I am pleased to say that ten years after we started, momentum behind economic, social and cultural rights as a key component of human rights, has increased substantially. Whereas in 2010 they were seldom discussed, they have since become relatively mainstream. The Scottish and Welsh Governments are actively looking at ways to incorporate them into their law, politicians in England often use the terminology of rights in the context of food, housing and work, and all the major human rights organisations now include them as part of their programmes for change, whilst social justice groups are advocating for their rights at the local level. But plainly, we have far still to go. Nobody in the UK can yet enforce their economic and social rights and public authorities are still free to ignore them. We were unprotected then and remain so now.
It transpired the case for austerity failed; first at the UN in 2016 where an examination by the UN Committee on Economic, Social and Cultural Rights found the evidence for its efficacy lacking and the adverse effects out of all proportion to the benefits. Worst of all, the most marginalised and politically underrepresented were hit hardest. Just Fair contributed to the body of evidence under review, the bulk of which was of course provided by the Government. The economic case transpired to be no more robust: many prominent experts, including the International Monetary Fund, believe the decade long belt-tightening actually damaged the economy, and the political case collapsed too: David Cameron ultimately defended austerity with a moral case rather than any imperative to, “make the numbers add up”, while his successor claimed to end it altogether.
But by then of course it was too late. The damage was done, with many lives blighted. The effects of austerity on public services and social cohesiveness have now been further exposed by the current crisis. The pandemic has exacerbated acute injustices caused by deep and persistent inequalities across all aspects of economic, social and cultural life. For now at least, despite the financial implications of Covid, Prime Minister Johnson professes it would be a “mistake” to introduce austerity mark II. But it is not clear how long this will remain the case. Moreover, the ‘levelling up’ agenda isn’t being framed around human rights and the Government isn’t accountable to any measurable standards or evidentially verifiable commitments. Meantime, the evidence suggests worsening rates of poverty and destitution. The election cycle is a blunt means of holding governments to account; the numbers ignoring the ballot box are ever increasing. No politician ever professes to deliberately act in breach of our human rights, including our economic, social and cultural rights, so why the reluctance to enshrine them in law?

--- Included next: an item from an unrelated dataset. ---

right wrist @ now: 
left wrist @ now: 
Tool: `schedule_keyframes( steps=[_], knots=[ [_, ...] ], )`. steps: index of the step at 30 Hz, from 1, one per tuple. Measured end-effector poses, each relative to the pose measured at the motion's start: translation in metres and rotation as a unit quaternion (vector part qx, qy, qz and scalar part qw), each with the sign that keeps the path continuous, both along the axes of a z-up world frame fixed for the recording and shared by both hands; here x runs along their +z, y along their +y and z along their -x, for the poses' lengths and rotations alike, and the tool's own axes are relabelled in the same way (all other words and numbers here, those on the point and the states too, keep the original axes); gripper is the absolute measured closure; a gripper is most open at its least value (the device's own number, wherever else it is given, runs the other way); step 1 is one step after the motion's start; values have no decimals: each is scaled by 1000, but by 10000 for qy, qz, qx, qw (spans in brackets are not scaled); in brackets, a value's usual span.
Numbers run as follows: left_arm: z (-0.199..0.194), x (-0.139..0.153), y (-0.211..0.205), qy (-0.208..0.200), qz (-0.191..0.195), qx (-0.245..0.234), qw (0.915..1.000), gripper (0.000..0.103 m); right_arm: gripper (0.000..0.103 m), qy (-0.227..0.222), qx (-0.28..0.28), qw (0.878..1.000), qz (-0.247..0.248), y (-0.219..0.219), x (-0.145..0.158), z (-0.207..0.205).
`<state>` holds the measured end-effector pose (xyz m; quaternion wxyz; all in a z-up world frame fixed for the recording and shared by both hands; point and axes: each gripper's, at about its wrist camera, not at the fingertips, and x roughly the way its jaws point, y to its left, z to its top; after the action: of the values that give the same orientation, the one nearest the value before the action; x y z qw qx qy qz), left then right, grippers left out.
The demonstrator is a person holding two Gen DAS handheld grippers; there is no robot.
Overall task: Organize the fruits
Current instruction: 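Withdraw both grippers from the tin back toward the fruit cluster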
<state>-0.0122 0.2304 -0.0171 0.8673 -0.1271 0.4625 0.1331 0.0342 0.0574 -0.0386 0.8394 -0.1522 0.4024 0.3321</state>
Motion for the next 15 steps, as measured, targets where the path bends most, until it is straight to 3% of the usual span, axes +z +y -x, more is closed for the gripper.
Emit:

This blog is the not the place to set out the full case for incorporation in the UK. It’s simply a reminder of how important this debate is, how far we have come and yet how much further we must go before we can legitimately say that we are a society that honours our commitments to ourselves and the international community by upholding the rights of everyone to a decent and flourishing life. Just Fair will continue to do what it can to hasten the day that we can.